AIM OF THE EXERCISE. For this task, output exactly the lines of the material below starting at the line with "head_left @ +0" and ending at the line with "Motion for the"; pictures are to be excluded.

(INFORMATION PROVIDED begins)

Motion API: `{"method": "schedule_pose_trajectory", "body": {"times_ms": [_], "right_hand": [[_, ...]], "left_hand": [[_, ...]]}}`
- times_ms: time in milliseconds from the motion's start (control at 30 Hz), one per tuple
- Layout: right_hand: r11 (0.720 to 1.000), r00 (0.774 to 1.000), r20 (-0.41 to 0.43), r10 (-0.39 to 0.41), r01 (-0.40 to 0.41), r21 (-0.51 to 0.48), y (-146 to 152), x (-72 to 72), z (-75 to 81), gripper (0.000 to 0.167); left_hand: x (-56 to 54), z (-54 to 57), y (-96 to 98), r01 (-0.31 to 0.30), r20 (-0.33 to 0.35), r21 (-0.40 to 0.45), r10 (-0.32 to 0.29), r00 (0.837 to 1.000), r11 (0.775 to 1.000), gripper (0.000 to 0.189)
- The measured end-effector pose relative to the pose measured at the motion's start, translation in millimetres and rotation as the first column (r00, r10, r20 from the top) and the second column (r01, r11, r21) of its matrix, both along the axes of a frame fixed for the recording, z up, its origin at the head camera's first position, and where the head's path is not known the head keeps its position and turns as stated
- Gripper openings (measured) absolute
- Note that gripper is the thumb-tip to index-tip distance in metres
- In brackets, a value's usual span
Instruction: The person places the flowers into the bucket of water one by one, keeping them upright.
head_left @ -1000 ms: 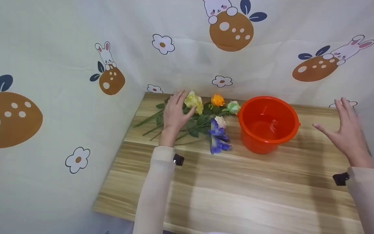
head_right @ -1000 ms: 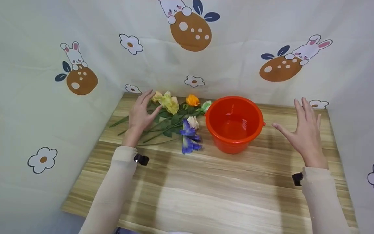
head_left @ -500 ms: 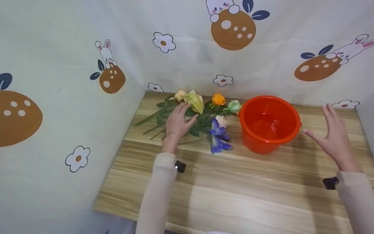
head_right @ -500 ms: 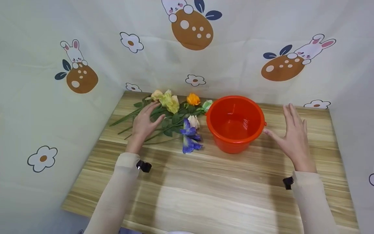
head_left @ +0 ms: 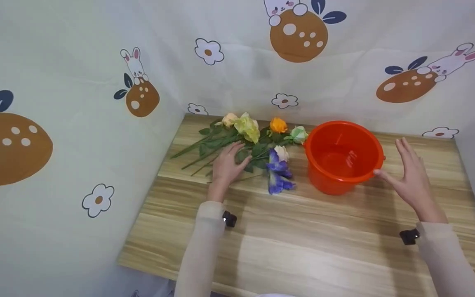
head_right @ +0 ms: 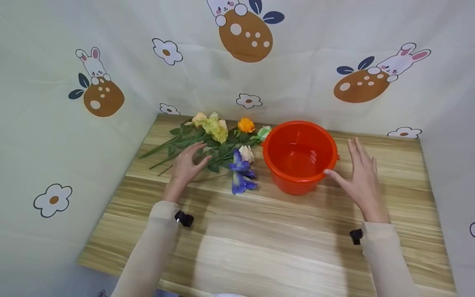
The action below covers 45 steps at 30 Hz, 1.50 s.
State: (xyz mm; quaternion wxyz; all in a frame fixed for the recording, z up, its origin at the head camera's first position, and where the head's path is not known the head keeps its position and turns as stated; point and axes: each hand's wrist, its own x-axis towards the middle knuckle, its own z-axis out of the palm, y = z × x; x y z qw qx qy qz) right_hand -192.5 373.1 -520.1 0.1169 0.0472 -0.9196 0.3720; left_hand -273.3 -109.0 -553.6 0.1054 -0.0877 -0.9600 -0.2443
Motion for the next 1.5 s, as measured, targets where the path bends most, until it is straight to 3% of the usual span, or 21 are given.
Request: {"method": "schedule_pose_trajectory", "body": {"times_ms": [267,533,767,1500], "right_hand": [[1.0,1.0,0.01,0.016,-0.016,-0.006,-7,2.0,-5.0,0.096],[0.999,0.998,0.061,0.016,-0.014,-0.034,-14,3.5,-7.4,0.097],[0.998,0.999,0.016,0.04,-0.039,-0.05,-17,6.2,-11.6,0.095],[0.99,0.999,0.023,0.028,-0.025,-0.137,-24,9.9,-22.6,0.094]], "left_hand": [[4.0,-14.8,-5.1,0.047,0.043,0.07,-0.05,0.998,0.996,0.052],[6.8,-27.2,-10.7,0.057,0.09,0.101,-0.066,0.994,0.993,0.053],[10.0,-36.0,-11.5,0.086,0.125,0.137,-0.103,0.987,0.987,0.052],[17.2,-63.6,-14.0,0.17,0.135,0.161,-0.192,0.972,0.972,0.05]]}}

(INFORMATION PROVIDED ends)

RESULT BELOW.
head_left @ +0 ms: 
head_right @ +0 ms: 
The action below covers 45 steps at 30 Hz, 1.50 s.
State: (xyz mm; quaternion wxyz; all in a frame fixed for the recording, z up, its origin at the head camera's first position, and where the head's path is not known the head keeps its position and turns as stated; point and axes: each hand's wrist, its own x-axis towards the middle knuckle, its own z-axis out of the palm, y = z × x; x y z qw qx qy qz) right_hand -192.5 373.1 -520.1 0.1169 0.0472 -0.9196 0.3720; left_hand -273.3 -109.0 -553.6 0.1054 -0.0877 -0.9600 -0.2443
Motion for the next 1.5 s, as measured, targets where the path bends most, until it is straight to 3% of the usual span, or 21 are given.

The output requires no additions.